Les pays pétroliers du Golfe assoient progressivement leur influence dans le Pacifique Sud, sur le modèle du programme chinois dit des « Nouvelles routes de la soie », estiment des analystes.
L’Arabie saoudite et les Emirats arabes unis, deux des plus grands producteurs de pétrole au monde, se sont ainsi montrés particulièrement généreux envers les Etats insulaires du Pacifique Sud, aux premières loges du changement climatique.
« Ils voient de bonnes choses dans le Pacifique Sud », estime l’homme d’affaires Milroy Cainton, récemment nommé envoyé spécial du Vanuatu aux Emirats arabes unis. « Nous recevons une aide importante de leur part, ainsi que de la Chine. »
Les Emirats arabes unis affirment avoir investi dans la région au moins 50 millions de dollars (46 millions d’euros) depuis 2015 dans des projets d’infrastructures, liés pour la plupart au secteur des énergies renouvelables. Les pétrodollars des Emirats ont notamment financé un parc éolien dans les îles Samoa, des installations de stockage de l’eau dans les îles Marshall ainsi que des projets d’énergie solaire dans les îles du Pacifique de Kiribati, Tuvalu et Salomon.
De son côté, l’Arabie saoudite a également accru ses efforts pour resserrer ses liens avec les Etats insulaires de la région. Riyad a par exemple promis, en juin, de verser 8 millions de dollars (7,3 millions d’euros) aux îles Salomon pour les aider à préparer les jeux du Pacifique qui se tiendront dans la capitale, à Honiara, fin 2023.
Plus tôt cette année, de nombreux hauts dignitaires du Pacifique se sont rendus à Riyad, la capitale saoudienne, où il a notamment été question du financement de la lutte contre le changement climatique.
Comme l’Arabie Saoudite, les Emirats arabes unis, qui accueilleront cette année à Dubaï la conférence de l’ONU sur le climat, tentent de rattraper leur retard dans le secteur des énergies renouvelables.
« Cela reflète les nouvelles ambitions de ces Etats du Golfe, qui étaient traditionnellement des acteurs passifs sur la scène internationale », analyse Jean-Loup Samaan, de l’Institut du Moyen-Orient de l’Université nationale de Singapour.
« Ces dix dernières années, ils ont progressivement investi le Golfe persique, l’océan Indien et l’Indopacifique. Et pour cela, « ils utilisent ce qu’ils ont, des actifs financiers », précise l’analyste.
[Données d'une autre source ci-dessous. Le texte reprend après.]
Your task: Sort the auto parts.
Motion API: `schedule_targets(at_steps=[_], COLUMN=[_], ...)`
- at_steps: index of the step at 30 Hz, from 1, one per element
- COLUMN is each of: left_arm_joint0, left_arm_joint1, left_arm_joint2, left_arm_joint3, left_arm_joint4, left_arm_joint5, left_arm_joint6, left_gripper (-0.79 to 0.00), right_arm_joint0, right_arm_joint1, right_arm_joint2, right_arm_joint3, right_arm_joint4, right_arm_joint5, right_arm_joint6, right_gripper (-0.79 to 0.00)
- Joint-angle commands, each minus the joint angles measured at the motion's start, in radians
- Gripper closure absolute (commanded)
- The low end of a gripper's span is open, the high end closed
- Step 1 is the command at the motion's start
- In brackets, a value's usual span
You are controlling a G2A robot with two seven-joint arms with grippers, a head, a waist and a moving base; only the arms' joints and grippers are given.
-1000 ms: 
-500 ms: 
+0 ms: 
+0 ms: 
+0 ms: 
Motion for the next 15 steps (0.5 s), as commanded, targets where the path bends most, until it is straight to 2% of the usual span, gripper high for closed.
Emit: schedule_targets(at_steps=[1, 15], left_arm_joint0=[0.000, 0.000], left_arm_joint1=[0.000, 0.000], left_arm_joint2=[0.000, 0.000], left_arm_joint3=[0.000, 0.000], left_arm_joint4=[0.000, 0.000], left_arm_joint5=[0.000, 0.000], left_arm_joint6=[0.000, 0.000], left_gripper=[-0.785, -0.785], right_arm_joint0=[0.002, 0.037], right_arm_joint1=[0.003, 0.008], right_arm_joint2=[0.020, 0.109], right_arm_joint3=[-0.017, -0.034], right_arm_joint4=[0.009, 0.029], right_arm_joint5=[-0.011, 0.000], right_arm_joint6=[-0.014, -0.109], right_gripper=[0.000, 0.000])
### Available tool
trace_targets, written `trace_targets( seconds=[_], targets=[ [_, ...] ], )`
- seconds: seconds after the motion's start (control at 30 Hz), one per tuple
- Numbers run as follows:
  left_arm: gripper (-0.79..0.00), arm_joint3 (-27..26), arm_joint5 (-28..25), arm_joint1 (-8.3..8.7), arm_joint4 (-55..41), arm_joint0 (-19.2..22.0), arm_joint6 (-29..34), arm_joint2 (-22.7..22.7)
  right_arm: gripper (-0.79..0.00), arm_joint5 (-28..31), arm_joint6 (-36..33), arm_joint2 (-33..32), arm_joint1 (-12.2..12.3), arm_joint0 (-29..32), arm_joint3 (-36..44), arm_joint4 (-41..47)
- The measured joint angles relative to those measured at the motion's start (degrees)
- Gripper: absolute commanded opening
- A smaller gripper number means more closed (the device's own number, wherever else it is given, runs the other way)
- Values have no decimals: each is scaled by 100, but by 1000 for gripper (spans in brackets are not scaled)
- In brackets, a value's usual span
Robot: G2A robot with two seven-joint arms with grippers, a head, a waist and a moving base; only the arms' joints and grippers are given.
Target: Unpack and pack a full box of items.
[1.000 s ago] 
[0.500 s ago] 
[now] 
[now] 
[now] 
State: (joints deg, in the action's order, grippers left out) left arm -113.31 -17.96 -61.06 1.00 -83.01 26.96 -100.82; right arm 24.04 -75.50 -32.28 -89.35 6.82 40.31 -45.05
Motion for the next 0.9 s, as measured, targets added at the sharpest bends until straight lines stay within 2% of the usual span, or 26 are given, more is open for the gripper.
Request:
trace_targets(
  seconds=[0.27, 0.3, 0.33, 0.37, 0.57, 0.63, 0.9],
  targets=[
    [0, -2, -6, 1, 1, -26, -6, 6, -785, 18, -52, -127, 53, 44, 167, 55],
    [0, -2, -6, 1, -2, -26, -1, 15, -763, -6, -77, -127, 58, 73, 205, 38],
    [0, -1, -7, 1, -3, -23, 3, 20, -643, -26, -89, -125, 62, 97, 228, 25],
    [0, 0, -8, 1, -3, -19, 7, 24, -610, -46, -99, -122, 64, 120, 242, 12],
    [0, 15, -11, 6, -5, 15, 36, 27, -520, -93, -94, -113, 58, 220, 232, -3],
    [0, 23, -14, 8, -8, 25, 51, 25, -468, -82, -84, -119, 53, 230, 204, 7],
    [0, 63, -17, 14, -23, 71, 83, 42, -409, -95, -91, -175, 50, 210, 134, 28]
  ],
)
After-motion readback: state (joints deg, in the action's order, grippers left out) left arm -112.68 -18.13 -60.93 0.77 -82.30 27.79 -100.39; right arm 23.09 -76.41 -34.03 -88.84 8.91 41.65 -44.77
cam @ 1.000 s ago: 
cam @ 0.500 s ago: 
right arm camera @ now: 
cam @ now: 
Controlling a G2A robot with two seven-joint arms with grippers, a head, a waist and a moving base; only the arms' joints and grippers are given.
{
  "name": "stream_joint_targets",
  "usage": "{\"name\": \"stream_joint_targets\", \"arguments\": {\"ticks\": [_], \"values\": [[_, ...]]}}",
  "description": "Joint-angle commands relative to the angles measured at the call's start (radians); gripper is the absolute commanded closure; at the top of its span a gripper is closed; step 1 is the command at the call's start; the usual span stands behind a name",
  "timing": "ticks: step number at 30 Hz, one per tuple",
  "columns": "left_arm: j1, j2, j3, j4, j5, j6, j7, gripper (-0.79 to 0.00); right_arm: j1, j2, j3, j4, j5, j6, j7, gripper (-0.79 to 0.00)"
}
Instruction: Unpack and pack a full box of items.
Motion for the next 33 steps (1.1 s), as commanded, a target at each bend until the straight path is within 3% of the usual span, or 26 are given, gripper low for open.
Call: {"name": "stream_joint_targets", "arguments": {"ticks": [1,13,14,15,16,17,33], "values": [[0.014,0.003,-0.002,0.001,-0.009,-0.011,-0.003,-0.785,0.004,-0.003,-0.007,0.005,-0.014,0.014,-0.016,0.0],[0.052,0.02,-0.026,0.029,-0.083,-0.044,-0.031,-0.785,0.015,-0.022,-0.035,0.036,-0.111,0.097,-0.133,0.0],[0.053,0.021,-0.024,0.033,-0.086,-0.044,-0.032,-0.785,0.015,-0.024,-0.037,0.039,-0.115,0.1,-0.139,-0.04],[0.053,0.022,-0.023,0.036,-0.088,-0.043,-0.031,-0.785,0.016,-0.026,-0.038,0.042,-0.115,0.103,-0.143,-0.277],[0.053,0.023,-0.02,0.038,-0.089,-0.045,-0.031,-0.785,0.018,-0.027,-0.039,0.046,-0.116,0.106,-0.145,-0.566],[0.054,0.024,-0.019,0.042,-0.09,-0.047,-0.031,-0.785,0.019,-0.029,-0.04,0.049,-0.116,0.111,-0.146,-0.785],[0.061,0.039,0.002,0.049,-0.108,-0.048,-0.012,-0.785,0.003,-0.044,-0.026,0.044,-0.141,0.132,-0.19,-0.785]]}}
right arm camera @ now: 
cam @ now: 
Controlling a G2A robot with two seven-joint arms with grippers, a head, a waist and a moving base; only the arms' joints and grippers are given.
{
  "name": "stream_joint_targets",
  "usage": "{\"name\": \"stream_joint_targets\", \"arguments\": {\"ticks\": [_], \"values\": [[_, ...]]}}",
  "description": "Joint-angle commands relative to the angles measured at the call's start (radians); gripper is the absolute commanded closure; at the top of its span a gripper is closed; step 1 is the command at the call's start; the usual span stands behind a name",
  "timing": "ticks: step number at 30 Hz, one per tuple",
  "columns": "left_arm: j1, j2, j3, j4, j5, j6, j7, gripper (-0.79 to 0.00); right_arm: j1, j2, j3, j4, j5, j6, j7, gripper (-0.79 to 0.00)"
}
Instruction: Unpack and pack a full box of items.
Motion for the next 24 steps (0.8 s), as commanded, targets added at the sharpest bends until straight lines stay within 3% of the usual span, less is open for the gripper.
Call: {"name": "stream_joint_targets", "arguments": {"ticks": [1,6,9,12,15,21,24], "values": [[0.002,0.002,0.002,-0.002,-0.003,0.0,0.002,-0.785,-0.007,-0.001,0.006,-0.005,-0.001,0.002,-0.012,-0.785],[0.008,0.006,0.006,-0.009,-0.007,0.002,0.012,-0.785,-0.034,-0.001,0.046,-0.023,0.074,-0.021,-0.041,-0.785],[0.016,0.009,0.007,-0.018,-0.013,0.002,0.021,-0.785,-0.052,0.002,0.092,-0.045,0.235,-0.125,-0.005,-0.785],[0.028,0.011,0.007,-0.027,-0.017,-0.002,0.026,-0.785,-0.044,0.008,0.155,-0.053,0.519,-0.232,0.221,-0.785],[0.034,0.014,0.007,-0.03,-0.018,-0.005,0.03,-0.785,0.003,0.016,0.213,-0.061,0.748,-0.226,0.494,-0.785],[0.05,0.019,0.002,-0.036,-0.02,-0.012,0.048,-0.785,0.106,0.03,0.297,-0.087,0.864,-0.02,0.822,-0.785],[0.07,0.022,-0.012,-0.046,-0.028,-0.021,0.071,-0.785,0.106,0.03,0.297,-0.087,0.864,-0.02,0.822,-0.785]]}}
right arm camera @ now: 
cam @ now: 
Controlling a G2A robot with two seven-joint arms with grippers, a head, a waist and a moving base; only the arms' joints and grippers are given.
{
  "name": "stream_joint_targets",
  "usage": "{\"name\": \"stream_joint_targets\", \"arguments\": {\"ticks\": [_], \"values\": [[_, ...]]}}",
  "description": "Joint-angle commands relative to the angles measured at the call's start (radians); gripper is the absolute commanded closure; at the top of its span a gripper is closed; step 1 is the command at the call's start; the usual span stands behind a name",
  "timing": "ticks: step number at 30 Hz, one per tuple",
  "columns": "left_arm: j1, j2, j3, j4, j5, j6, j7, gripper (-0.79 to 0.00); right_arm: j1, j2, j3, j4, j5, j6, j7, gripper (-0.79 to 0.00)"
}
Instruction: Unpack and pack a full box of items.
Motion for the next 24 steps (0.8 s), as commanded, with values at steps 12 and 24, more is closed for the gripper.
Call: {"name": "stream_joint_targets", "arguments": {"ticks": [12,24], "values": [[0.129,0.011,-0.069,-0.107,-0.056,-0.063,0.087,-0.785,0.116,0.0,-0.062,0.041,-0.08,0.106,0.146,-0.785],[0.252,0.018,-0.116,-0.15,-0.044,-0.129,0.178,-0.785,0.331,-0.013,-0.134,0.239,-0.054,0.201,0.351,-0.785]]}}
Selon M. Samaan, les Emirats arabes unis sont plus « avancés que les Saoudiens ». Leur modus operandi consiste à se « rendre dans ces pays, à établir des relations diplomatiques solides, puis à investir dans les infrastructures locales ».
Pour l’analyste, l’opération de charme de ces Etats du Golfe est comparable au programme chinois dit des « Nouvelles routes de la soie ». Officiellement appelé « la Ceinture et la Route », ce projet vise à développer les infrastructures terrestres et maritimes pour mieux relier la Chine au reste de l’Asie et à l’Europe et l’Afrique.
« C’est comme une version à plus petite échelle de +La Ceinture et la Route+ pour les pays du Golfe », conclut-il.
Selon M. Samaan, l’argent et le profit ne sont pas les principales raisons de cette opération de séduction. « Ils veulent s’assurer des partenaires diplomatiques qui s’alignent sur leurs intérêts plus tard », souligne-t-il.
Malgré leur faible poids démographique et économique, les îles du Pacifique pourraient constituer de précieux alliés, notamment au sein de l’ONU, où elles représentent 12 des 55 voix de la région Asie-Pacifique, qui inclut l’Arabie saoudite et les Emirats arabes unis.
Par ailleurs, élargir leur influence dans cette région « ne coûte pas cher », souligne l’analyste Stewart Firth, de l’Université nationale d’Australie à Canberra, qui a été emprisonné en 2018 aux Emirats arabes unis pour espionnage avant d’être gracié et libéré.
Pour Matthew Hedges, auteur et analyste sur le Moyen-Orient, c’est un moyen pour les Etats du Golfe, producteurs incontournables d’énergies fossiles, de redorer leur image en matière de lutte contre le changement climatique.
« Ils communiquent de manière délibérée et intelligente sur ce qu’ils font », relève M. Hedges. « C’est pragmatique et c’est pour le long terme ».